* EXERCISE OBJECTIVE: In the listing below, find the line containing "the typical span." and the line containing "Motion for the". Repeat exactly those two lines and every line between them, nothing more.
*** Begin section ***
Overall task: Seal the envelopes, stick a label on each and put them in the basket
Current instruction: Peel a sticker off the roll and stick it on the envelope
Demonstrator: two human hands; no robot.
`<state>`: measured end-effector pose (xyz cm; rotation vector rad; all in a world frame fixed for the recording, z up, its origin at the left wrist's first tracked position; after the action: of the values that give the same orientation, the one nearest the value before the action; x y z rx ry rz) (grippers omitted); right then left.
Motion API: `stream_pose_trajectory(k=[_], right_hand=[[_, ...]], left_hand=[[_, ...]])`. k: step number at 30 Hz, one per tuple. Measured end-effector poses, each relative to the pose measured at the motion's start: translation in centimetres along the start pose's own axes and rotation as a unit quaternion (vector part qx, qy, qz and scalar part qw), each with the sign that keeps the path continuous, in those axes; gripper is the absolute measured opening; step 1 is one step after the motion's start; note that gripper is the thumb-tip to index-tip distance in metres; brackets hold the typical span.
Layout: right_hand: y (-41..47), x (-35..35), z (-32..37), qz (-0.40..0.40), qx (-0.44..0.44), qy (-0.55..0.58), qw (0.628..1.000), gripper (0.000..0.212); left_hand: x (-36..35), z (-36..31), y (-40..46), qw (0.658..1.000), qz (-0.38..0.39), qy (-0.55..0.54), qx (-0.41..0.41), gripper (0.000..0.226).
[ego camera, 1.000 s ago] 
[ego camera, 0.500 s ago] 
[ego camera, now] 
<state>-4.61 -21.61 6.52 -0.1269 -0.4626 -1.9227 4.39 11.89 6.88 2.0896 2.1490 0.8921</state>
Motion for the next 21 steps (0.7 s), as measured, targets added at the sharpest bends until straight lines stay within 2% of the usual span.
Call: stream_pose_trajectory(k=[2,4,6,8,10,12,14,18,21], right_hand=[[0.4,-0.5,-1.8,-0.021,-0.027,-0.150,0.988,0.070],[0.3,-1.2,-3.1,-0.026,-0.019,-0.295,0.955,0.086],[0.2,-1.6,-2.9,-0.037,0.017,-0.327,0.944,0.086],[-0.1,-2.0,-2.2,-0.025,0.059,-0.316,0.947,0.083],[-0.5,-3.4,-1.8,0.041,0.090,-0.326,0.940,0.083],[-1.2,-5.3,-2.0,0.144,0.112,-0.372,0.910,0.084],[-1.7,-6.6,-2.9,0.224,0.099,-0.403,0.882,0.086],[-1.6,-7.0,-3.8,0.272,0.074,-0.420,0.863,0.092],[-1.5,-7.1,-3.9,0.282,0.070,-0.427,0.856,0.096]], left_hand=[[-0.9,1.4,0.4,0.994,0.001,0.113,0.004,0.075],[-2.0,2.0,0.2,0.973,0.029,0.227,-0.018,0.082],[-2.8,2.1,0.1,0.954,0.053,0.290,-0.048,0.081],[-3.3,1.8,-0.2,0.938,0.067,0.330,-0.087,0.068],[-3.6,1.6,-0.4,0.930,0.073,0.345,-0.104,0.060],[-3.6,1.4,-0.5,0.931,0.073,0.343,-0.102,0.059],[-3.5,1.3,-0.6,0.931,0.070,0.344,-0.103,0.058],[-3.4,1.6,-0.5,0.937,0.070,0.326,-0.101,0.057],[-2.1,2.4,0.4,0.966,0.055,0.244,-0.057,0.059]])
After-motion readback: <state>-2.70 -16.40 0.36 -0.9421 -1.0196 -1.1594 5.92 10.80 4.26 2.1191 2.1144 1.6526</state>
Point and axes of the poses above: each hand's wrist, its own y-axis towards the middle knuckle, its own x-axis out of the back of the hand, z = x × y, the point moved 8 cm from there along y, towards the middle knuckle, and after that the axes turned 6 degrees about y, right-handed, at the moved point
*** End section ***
* RESULT OF THIS EXERCISE:
Motion API: `stream_pose_trajectory(k=[_], right_hand=[[_, ...]], left_hand=[[_, ...]])`. k: step number at 30 Hz, one per tuple. Measured end-effector poses, each relative to the pose measured at the motion's start: translation in centimetres along the start pose's own axes and rotation as a unit quaternion (vector part qx, qy, qz and scalar part qw), each with the sign that keeps the path continuous, in those axes; gripper is the absolute measured opening; step 1 is one step after the motion's start; note that gripper is the thumb-tip to index-tip distance in metres; brackets hold the typical span.
Layout: right_hand: y (-41..47), x (-35..35), z (-32..37), qz (-0.40..0.40), qx (-0.44..0.44), qy (-0.55..0.58), qw (0.628..1.000), gripper (0.000..0.212); left_hand: x (-36..35), z (-36..31), y (-40..46), qw (0.658..1.000), qz (-0.38..0.39), qy (-0.55..0.54), qx (-0.41..0.41), gripper (0.000..0.226).
[ego camera, 1.000 s ago] 
[ego camera, 0.500 s ago] 
[ego camera, now] 
<state>-4.61 -21.61 6.52 -0.1269 -0.4626 -1.9227 4.39 11.89 6.88 2.0896 2.1490 0.8921</state>
Motion for the next 21 steps (0.7 s), as measured, targets added at the sharpest bends until straight lines stay within 2% of the usual span.

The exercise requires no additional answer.